"Well," he said, "I don't want to be selfish, and if the girls say yes,
I'll have to fall in; but it isn't logic, all the same, to ask a sixth
to share what isn't enough for five."
"I agree with you there, Gilly!" smiled his mother. "The only question
before the council is, does logic belong at the top, in the scale of
reasons why we do certain things? If we ask Julia to come, she will have
to 'fall into line,' as you say, and share the family misfortunes as
best she can."
"She's a regular shirk, and always was." This from Kathleen.
"She would never come at all if she guessed her cousins' opinion of her,
that is very certain!" remarked Mrs. Carey pointedly.
"Now, mother, look me in the eye and speak the whole truth," asked
Nancy. "_Do you like Julia Carey_?"
Mrs. Carey laughed as she answered, "Frankly then, I do not! But," she
continued, "I do not like several of the remarks that have been made at
this council, yet I manage to bear them."
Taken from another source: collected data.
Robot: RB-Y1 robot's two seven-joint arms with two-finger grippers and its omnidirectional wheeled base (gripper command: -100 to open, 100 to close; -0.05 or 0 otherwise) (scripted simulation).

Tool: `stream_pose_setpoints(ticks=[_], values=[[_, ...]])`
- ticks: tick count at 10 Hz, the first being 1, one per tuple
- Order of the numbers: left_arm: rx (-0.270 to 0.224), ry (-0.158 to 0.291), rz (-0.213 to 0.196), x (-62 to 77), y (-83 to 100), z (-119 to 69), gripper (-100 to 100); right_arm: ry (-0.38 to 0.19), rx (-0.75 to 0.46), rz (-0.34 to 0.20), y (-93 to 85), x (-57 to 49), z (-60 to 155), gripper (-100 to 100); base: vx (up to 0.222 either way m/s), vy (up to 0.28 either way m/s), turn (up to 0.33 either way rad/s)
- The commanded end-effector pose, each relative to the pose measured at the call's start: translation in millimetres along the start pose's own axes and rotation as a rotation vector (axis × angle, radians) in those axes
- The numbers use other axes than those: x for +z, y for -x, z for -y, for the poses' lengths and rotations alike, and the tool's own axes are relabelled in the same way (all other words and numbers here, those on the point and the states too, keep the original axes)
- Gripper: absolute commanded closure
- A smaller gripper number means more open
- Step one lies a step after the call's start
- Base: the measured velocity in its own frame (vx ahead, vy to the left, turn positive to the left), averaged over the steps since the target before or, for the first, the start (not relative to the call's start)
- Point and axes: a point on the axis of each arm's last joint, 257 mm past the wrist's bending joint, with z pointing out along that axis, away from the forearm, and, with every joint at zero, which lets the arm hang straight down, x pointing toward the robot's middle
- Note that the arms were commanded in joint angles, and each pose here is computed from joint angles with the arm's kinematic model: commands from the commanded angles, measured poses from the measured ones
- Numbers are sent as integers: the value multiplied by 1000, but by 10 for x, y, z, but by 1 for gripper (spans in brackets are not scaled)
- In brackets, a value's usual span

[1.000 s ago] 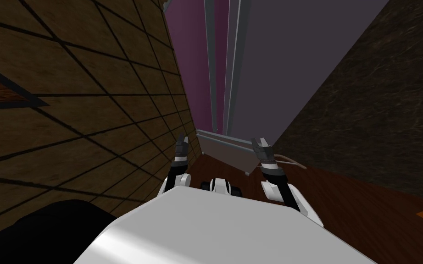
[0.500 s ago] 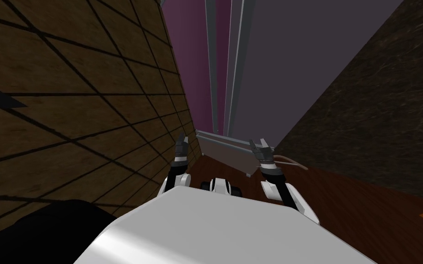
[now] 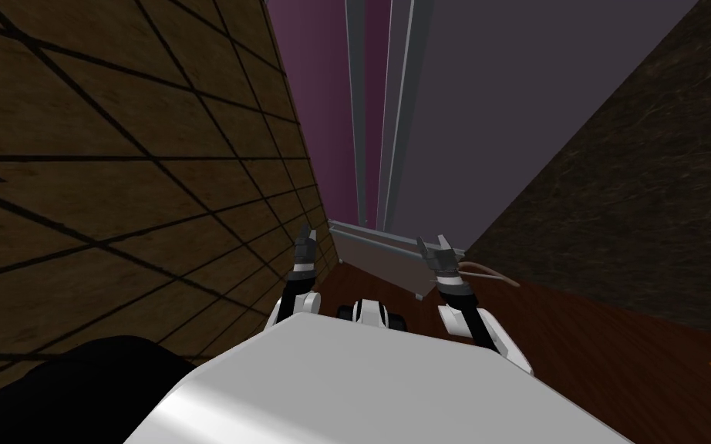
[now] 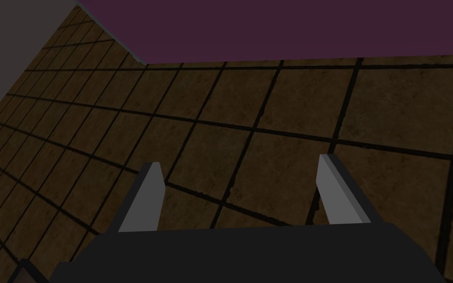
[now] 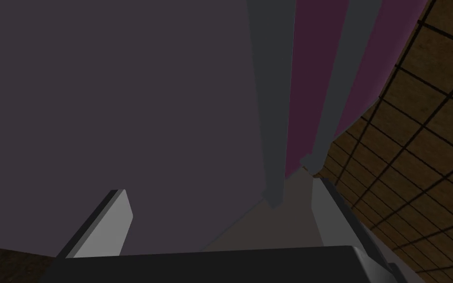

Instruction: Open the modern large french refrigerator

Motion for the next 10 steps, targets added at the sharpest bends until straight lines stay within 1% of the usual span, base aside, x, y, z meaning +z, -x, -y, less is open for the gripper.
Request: stream_pose_setpoints(ticks=[1, 3, 4, 5, 6, 8, 9, 10], values=[[0, 0, 0, 0, 0, 0, 0, 4, -87, -15, -136, -50, 45, -100, 72, 42, -29], [0, 0, 0, 0, 0, 0, 0, 4, -131, -15, -136, -50, 45, -100, 52, 32, -7], [0, 0, 0, 0, 0, 0, 0, 6, -173, -26, -228, -87, 73, -100, 53, 32, -30], [0, 0, 0, 0, 0, 0, 0, 7, -199, -26, -228, -87, 73, -100, 57, 29, -18], [0, 0, 0, 0, 0, 0, 0, 9, -232, -38, -319, -125, 100, -100, 70, 39, -31], [0, 0, 0, 0, 0, 0, 0, 10, -275, -38, -319, -125, 100, -100, 49, 31, -7], [0, 0, 0, 0, 0, 0, 0, 12, -314, -50, -410, -164, 125, -100, 47, 28, -27], [0, 0, 0, 0, 0, 0, 0, 13, -341, -50, -410, -164, 125, -100, 52, 33, -20]])
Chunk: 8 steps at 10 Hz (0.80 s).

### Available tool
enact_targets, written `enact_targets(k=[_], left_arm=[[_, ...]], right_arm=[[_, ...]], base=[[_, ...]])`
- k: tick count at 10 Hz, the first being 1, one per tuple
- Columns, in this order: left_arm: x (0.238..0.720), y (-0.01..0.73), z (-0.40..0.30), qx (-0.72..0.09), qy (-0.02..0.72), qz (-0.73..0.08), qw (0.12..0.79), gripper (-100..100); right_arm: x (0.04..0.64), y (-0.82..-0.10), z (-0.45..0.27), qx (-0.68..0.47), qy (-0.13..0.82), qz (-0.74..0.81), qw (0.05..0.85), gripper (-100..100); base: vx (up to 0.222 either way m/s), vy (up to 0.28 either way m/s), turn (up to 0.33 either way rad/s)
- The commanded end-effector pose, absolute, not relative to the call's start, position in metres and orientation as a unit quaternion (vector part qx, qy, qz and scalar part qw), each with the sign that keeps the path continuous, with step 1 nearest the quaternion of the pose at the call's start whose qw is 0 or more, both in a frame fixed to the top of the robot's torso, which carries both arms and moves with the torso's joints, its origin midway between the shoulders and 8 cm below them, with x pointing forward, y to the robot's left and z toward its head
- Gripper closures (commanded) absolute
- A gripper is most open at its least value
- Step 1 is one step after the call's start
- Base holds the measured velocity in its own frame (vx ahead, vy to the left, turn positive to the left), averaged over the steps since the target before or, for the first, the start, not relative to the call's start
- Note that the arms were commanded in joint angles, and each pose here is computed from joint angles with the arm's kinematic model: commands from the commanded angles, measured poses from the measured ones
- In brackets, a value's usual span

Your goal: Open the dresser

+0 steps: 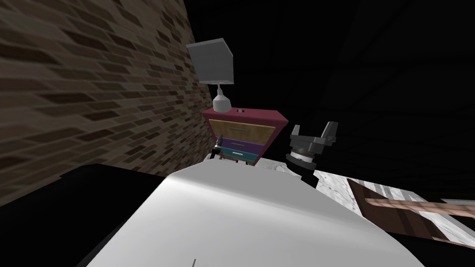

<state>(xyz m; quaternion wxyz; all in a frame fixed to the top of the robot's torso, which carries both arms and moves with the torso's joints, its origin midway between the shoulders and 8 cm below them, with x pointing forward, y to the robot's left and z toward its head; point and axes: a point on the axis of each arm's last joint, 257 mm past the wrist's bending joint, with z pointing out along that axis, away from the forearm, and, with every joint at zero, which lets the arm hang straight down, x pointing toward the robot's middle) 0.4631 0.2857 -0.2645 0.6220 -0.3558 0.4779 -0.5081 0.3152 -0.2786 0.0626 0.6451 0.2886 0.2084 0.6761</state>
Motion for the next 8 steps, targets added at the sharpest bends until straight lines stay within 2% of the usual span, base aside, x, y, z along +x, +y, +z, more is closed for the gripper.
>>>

"Of course I shan't call Julia smug and conceited to her face," asserted
Nancy encouragingly. "I hope that her bosom friend Gladys Ferguson has
disappeared from view. The last time Julia visited us, Kitty and I got
so tired of Gladys Ferguson's dresses, her French maid, her bedroom
furniture, and her travels abroad, that we wrote her name on a piece of
paper, put it in a box, and buried it in the back yard the minute Julia
left the house.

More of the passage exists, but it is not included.